WORK ITEM: Take the data below and extract the lines from the one with "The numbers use" to the one with "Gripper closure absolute", inclusive, exactly as written.

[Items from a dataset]

+++

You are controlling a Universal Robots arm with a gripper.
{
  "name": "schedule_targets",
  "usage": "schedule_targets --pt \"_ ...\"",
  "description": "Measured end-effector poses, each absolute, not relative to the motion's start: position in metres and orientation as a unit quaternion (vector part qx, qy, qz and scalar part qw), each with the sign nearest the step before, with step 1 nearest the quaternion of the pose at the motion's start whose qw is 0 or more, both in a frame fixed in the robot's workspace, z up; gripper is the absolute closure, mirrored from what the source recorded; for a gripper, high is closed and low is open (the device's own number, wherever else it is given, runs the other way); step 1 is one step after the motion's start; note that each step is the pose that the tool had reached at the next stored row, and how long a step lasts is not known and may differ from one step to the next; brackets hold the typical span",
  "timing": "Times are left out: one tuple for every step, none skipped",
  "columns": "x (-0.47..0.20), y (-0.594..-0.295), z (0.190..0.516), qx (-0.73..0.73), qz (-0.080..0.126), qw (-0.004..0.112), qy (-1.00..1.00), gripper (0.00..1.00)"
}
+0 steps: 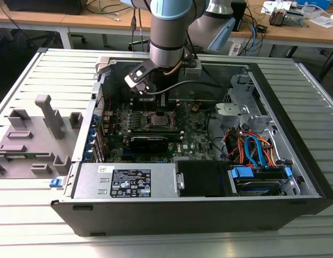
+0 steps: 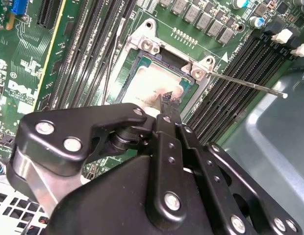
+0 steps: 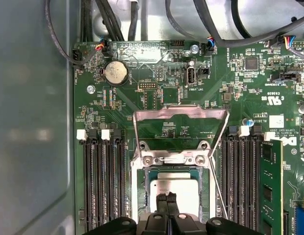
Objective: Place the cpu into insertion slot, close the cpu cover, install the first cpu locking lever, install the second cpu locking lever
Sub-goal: 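Place the cpu into insertion slot, then close the cpu cover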
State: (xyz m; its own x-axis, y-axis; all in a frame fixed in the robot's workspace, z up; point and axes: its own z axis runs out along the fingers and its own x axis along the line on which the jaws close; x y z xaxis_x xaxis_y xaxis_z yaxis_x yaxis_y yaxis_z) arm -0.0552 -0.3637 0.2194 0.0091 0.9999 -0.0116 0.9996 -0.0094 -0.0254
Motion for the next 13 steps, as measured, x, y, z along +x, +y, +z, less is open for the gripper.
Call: schedule_targets --pt "-0.0552 -0.3637 0.2204 -0.71 0.013 0.005 -0.704 0.89" --pt "-0.0552 -0.3637 0.2215 -0.71 0.013 0.005 -0.704 0.89" --pt "-0.0551 -0.3637 0.2215 -0.71 0.012 0.005 -0.704 0.89" --pt "-0.0551 -0.3637 0.2215 -0.71 0.012 0.005 -0.704 0.89" --pt "-0.0551 -0.3637 0.2216 -0.71 0.013 0.005 -0.704 0.89" --pt "-0.0551 -0.3637 0.2216 -0.71 0.013 0.005 -0.704 0.89" --pt "-0.0551 -0.3637 0.2217 -0.71 0.014 0.004 -0.704 0.89" --pt "-0.055 -0.3638 0.2224 -0.71 0.016 0.002 -0.704 0.89" --pt "-0.054 -0.3637 0.2241 -0.71 0.016 0.002 -0.704 0.89" --pt "-0.0531 -0.3637 0.2254 -0.71 0.016 0.002 -0.704 0.89" --pt "-0.0517 -0.3637 0.2263 -0.71 0.016 0.003 -0.704 0.89" --pt "-0.0499 -0.3637 0.2272 -0.71 0.016 0.003 -0.704 0.89" --pt "-0.0485 -0.3637 0.2282 -0.71 0.017 0.003 -0.704 0.89"
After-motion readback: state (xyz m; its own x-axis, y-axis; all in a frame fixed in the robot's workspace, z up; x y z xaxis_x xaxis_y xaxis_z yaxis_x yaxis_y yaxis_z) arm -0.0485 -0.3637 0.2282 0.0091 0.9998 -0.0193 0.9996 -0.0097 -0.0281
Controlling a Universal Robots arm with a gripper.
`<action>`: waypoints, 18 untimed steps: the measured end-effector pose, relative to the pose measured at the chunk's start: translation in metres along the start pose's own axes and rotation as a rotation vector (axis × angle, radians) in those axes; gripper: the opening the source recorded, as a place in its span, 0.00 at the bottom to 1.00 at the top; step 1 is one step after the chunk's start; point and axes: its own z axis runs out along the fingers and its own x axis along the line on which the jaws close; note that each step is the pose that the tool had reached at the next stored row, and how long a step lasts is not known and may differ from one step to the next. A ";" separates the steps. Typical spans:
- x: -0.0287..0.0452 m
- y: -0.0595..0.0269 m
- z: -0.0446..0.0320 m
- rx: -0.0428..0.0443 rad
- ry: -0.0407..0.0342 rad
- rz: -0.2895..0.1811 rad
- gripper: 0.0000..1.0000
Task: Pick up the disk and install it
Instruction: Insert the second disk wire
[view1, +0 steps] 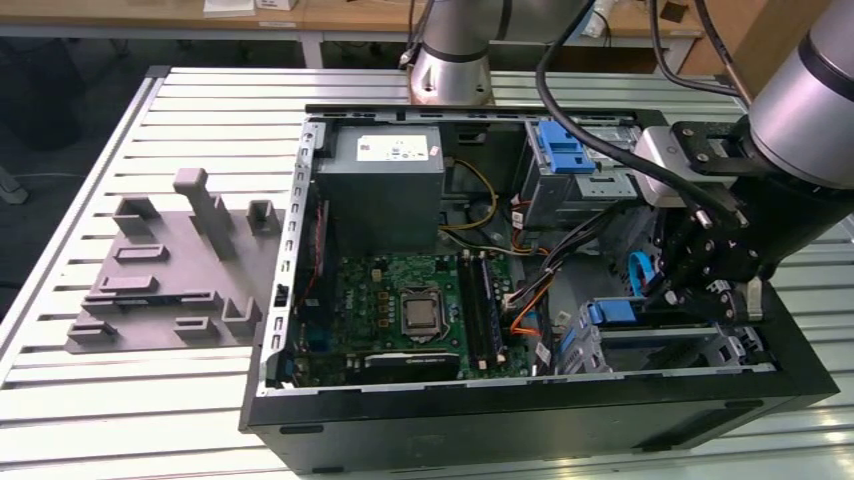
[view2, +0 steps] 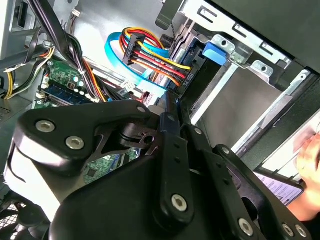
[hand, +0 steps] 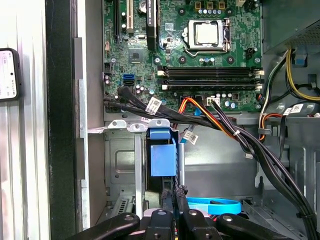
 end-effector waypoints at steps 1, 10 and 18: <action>0.0000 0.0000 0.0000 0.0000 0.0000 0.000 0.16; 0.0000 0.0000 -0.0013 -0.0004 -0.0067 0.000 0.23; -0.0003 0.0001 -0.0079 -0.0008 -0.0101 0.000 0.51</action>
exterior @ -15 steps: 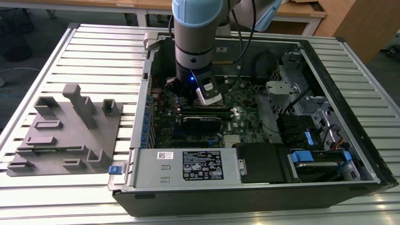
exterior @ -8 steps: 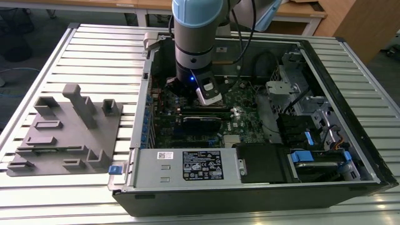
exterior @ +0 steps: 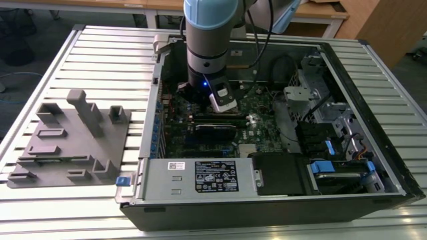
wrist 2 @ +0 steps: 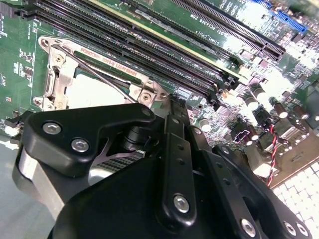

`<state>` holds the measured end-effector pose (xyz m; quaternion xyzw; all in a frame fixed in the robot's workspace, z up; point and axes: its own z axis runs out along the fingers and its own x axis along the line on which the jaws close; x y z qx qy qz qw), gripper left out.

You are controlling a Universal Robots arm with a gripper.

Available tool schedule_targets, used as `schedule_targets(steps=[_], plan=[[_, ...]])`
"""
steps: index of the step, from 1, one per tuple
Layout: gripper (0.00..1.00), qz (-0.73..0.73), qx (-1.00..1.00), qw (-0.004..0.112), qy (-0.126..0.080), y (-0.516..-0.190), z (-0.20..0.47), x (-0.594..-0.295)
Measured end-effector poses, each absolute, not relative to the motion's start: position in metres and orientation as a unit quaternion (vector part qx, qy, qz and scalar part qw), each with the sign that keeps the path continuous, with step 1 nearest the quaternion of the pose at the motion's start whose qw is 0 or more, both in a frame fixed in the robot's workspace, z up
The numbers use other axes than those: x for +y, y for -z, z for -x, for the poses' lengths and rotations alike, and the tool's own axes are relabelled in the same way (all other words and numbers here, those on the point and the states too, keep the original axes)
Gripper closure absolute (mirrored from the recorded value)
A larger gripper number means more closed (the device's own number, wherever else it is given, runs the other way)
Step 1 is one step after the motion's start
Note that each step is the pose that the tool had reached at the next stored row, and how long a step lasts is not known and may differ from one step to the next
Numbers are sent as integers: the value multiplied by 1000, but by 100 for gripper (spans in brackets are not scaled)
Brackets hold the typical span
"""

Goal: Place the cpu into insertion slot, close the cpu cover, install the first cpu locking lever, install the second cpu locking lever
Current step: 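Install the second cpu locking lever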

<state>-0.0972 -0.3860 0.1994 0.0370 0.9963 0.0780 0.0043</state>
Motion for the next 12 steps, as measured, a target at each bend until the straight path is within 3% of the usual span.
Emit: schedule_targets(steps=[12], plan=[[89, -37, 996, 4, -78, -219, 97, -386]])
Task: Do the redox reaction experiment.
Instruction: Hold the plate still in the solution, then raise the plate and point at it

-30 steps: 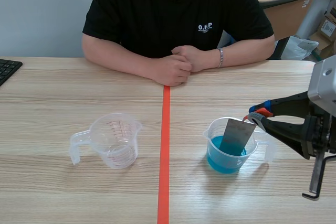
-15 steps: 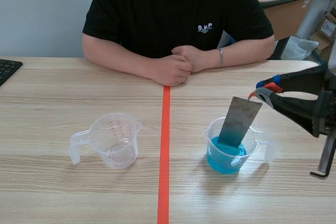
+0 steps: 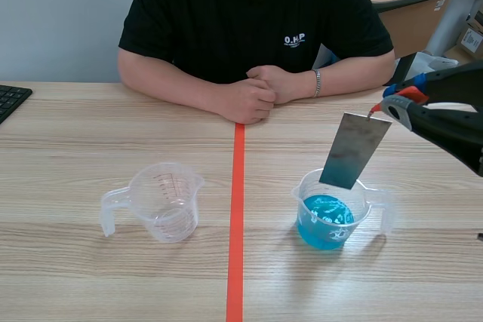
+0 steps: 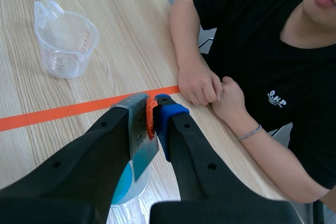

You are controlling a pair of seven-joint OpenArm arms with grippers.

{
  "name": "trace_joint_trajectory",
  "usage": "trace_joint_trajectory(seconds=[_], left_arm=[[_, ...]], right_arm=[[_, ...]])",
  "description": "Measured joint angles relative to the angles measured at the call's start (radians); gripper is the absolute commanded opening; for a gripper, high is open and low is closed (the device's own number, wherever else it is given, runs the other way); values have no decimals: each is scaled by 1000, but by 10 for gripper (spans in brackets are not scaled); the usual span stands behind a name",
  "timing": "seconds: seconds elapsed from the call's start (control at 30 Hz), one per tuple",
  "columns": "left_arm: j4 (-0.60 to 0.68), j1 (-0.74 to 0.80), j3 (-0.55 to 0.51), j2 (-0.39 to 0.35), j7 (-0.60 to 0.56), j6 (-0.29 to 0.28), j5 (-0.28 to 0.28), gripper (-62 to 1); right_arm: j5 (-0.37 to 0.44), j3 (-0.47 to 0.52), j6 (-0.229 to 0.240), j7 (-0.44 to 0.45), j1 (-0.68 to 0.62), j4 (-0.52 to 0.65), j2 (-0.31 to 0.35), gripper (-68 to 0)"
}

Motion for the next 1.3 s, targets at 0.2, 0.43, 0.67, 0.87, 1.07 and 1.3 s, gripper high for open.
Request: trace_joint_trajectory(seconds=[0.2,0.43,0.67,0.87,1.07,1.3], left_arm=[[0,0,0,0,0,0,0,-560],[0,0,0,0,0,0,0,-560],[0,0,0,0,0,0,0,-560],[0,0,0,0,0,0,0,-560],[0,0,0,0,0,0,0,-560],[0,0,0,0,0,0,0,-560]], right_arm=[[47,39,0,-37,-35,52,3,-660],[90,86,0,-65,-83,115,3,-660],[174,119,0,-144,-97,163,3,-660],[229,135,0,-225,-97,190,3,-660],[300,137,0,-320,-97,228,3,-660],[373,152,0,-406,-97,256,3,-660]])
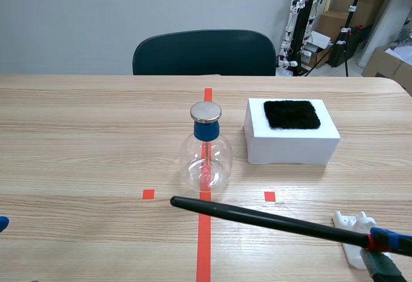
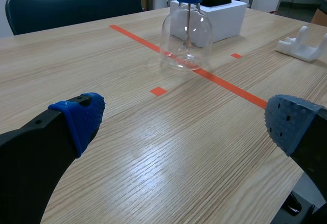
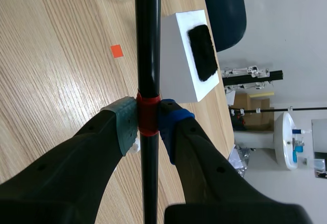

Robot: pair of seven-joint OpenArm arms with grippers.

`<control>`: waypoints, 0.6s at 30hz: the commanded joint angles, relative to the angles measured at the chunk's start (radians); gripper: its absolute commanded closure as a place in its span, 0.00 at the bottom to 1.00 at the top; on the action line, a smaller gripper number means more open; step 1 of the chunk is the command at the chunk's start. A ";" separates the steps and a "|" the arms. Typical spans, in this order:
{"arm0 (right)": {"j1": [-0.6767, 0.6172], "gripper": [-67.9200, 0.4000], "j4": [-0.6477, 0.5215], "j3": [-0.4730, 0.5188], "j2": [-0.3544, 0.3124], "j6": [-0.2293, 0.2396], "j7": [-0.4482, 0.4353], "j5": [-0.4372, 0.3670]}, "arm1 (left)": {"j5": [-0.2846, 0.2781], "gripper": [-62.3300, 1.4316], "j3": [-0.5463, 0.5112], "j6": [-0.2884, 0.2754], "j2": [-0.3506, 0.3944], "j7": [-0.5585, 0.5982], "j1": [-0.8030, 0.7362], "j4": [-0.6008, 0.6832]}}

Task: Do the electroscope experiment. rub the rod on the fur

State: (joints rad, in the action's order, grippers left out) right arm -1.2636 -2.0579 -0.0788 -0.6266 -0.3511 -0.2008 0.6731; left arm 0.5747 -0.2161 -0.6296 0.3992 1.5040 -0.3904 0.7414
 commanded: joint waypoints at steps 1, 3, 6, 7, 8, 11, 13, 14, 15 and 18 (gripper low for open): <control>0.006 0.99 -0.007 0.006 -0.011 -0.014 -0.006 0.004 | -0.012 0.00 -0.001 -0.001 0.003 0.050 -0.006 0.011; 0.006 0.99 -0.007 0.006 -0.011 -0.014 -0.007 0.003 | -0.012 0.00 -0.001 -0.001 0.003 0.050 -0.006 0.011; 0.006 0.99 -0.007 0.006 -0.011 -0.014 -0.007 0.004 | -0.012 0.00 -0.001 -0.001 0.003 0.050 -0.006 0.011; 0.006 0.99 -0.007 0.006 -0.011 -0.014 -0.006 0.004 | -0.012 0.00 -0.001 -0.001 0.003 0.050 -0.006 0.011; 0.006 0.99 -0.007 0.006 -0.011 -0.014 -0.003 0.004 | -0.012 0.00 -0.001 -0.001 0.003 0.050 -0.006 0.011; 0.006 0.99 -0.007 0.006 -0.011 -0.014 0.001 0.003 | -0.012 0.00 -0.001 -0.001 0.003 0.050 -0.006 0.011; 0.006 0.99 -0.007 0.006 -0.011 -0.014 0.000 0.003 | -0.012 0.00 -0.001 -0.001 0.003 0.050 -0.006 0.011; 0.006 0.99 -0.007 0.006 -0.011 -0.014 0.000 0.003 | -0.012 0.00 -0.001 -0.001 0.003 0.050 -0.006 0.011; 0.006 0.99 -0.007 0.006 -0.011 -0.014 0.000 0.003 | -0.012 0.00 -0.001 -0.001 0.003 0.050 -0.006 0.011; 0.006 0.99 -0.007 0.006 -0.011 -0.014 0.000 0.003 | -0.012 0.00 -0.001 -0.001 0.003 0.050 -0.006 0.011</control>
State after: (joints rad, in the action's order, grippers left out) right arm -1.2636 -2.0579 -0.0788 -0.6266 -0.3511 -0.1967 0.6731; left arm 0.5747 -0.2161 -0.6296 0.3992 1.5040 -0.3904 0.7414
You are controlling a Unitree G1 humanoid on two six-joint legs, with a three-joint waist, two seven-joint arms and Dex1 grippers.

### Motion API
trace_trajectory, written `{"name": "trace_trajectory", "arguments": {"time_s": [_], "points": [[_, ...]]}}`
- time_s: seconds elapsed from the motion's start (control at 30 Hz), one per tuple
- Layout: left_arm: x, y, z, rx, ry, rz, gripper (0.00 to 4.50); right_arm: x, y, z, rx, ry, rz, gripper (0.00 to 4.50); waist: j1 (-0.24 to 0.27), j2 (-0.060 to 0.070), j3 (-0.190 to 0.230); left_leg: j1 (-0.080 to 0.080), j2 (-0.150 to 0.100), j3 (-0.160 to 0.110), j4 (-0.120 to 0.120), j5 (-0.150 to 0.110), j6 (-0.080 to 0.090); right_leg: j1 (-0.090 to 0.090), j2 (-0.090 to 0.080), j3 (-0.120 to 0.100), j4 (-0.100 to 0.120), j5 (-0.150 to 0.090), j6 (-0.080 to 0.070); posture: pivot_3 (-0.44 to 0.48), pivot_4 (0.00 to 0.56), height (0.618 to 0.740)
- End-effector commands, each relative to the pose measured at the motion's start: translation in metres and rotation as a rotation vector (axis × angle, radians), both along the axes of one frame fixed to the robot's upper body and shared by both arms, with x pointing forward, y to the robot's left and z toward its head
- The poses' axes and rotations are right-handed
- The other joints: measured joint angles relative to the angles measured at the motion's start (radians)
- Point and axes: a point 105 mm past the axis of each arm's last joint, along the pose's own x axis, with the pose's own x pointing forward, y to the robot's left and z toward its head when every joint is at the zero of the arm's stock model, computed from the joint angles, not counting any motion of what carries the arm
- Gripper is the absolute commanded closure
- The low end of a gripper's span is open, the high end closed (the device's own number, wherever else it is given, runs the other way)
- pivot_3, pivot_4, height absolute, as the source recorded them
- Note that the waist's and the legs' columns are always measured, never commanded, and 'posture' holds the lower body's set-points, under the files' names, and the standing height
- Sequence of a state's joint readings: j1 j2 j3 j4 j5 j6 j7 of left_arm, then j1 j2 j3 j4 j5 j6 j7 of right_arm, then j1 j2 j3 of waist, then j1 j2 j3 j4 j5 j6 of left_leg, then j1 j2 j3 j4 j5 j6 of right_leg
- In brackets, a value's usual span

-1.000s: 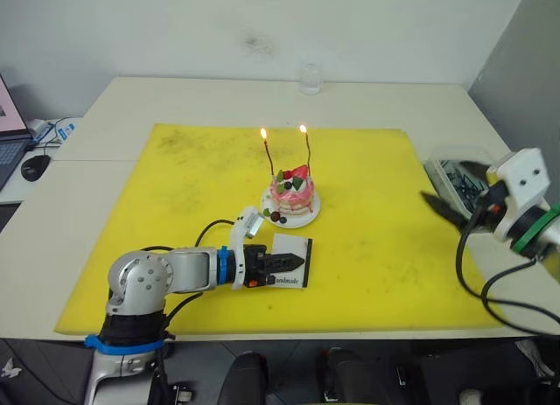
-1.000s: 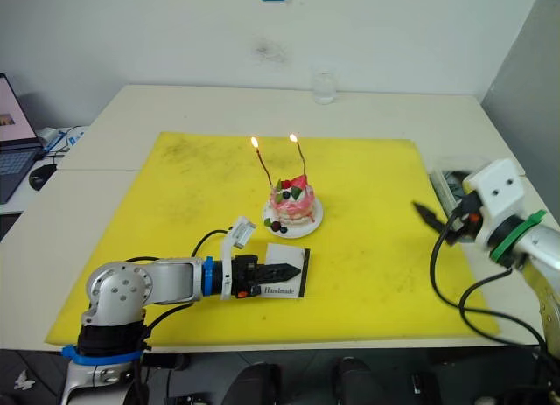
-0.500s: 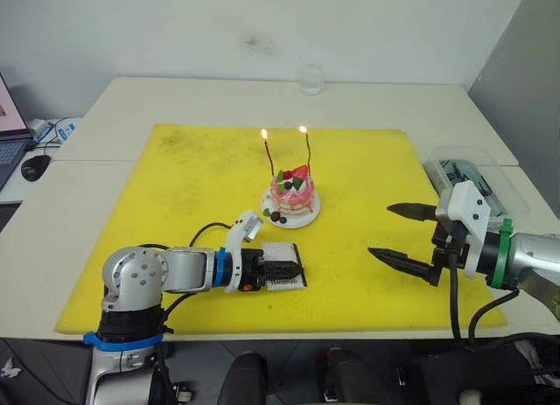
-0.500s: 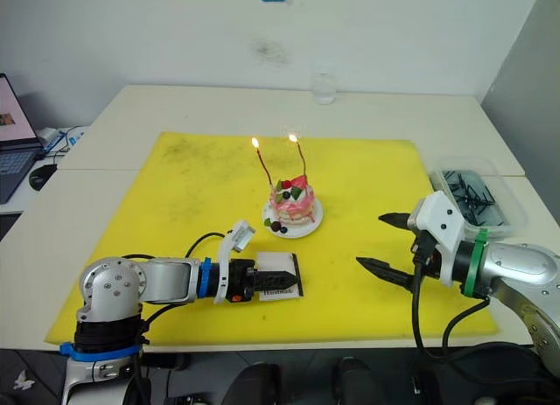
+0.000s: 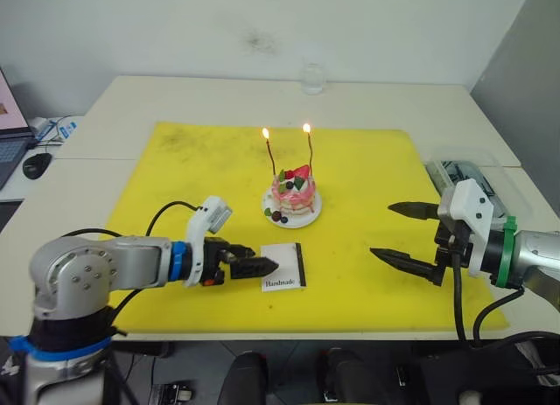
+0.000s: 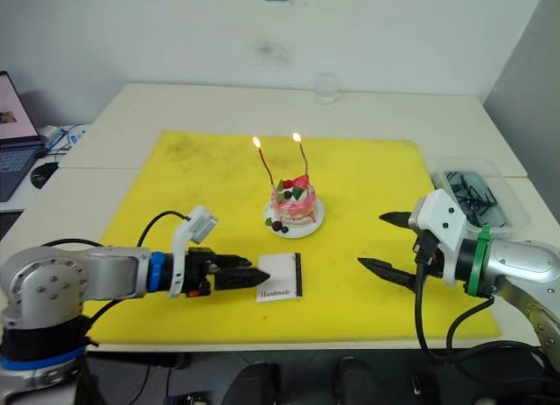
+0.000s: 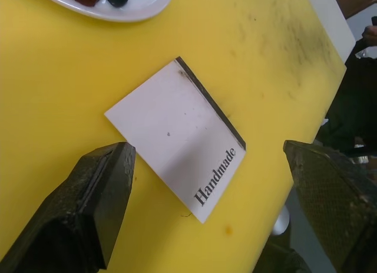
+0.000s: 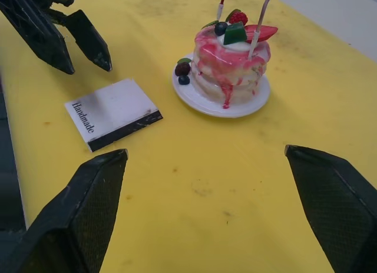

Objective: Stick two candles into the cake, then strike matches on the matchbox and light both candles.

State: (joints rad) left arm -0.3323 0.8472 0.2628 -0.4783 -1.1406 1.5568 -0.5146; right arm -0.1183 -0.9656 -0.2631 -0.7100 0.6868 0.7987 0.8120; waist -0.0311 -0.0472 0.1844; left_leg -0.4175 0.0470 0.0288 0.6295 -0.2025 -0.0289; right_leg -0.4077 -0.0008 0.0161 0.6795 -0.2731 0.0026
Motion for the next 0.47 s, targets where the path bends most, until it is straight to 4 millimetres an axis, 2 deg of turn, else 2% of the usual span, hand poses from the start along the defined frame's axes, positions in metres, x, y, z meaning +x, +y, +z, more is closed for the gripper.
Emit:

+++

REPLY:
The numbers use other axes than those: x for +y, y for -z, z for -x, for the poses' lengths and rotations alike, and the tool's own axes are relabelled in the same way (all other words and numbers here, those on the point and the states too, keep the original axes)
Gripper closure absolute (mirrored from the recorded value)

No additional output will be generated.